▶ _WORK INSTRUCTIONS_:
Could you write out, word for word, each line from the one containing "(408, 84) to (33, 255): 2.11" to the last line of the data below, both included and nothing more?

GIVEN DATA START

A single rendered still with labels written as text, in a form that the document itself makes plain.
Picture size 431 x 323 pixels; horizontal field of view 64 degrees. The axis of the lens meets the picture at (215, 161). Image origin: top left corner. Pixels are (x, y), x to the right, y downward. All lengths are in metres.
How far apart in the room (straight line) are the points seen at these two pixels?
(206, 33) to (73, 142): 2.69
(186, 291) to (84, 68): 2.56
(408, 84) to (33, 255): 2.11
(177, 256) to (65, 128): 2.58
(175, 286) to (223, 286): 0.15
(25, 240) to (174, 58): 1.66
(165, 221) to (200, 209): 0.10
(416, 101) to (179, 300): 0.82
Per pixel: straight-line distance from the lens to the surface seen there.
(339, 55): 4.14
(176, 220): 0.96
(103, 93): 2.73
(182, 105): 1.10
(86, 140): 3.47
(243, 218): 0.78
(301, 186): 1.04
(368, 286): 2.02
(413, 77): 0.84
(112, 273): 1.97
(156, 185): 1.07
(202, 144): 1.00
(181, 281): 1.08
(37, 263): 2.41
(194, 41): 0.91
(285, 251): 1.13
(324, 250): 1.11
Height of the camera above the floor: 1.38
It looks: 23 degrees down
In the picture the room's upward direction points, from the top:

GIVEN DATA END

▶ _REPLY_:
(408, 84) to (33, 255): 2.11
(177, 256) to (65, 128): 2.58
(175, 286) to (223, 286): 0.15
(25, 240) to (174, 58): 1.66
(165, 221) to (200, 209): 0.10
(416, 101) to (179, 300): 0.82
Per pixel: straight-line distance from the lens to the surface seen there.
(339, 55): 4.14
(176, 220): 0.96
(103, 93): 2.73
(182, 105): 1.10
(86, 140): 3.47
(243, 218): 0.78
(301, 186): 1.04
(368, 286): 2.02
(413, 77): 0.84
(112, 273): 1.97
(156, 185): 1.07
(202, 144): 1.00
(181, 281): 1.08
(37, 263): 2.41
(194, 41): 0.91
(285, 251): 1.13
(324, 250): 1.11
Height of the camera above the floor: 1.38
It looks: 23 degrees down
In the picture the room's upward direction points, from the top:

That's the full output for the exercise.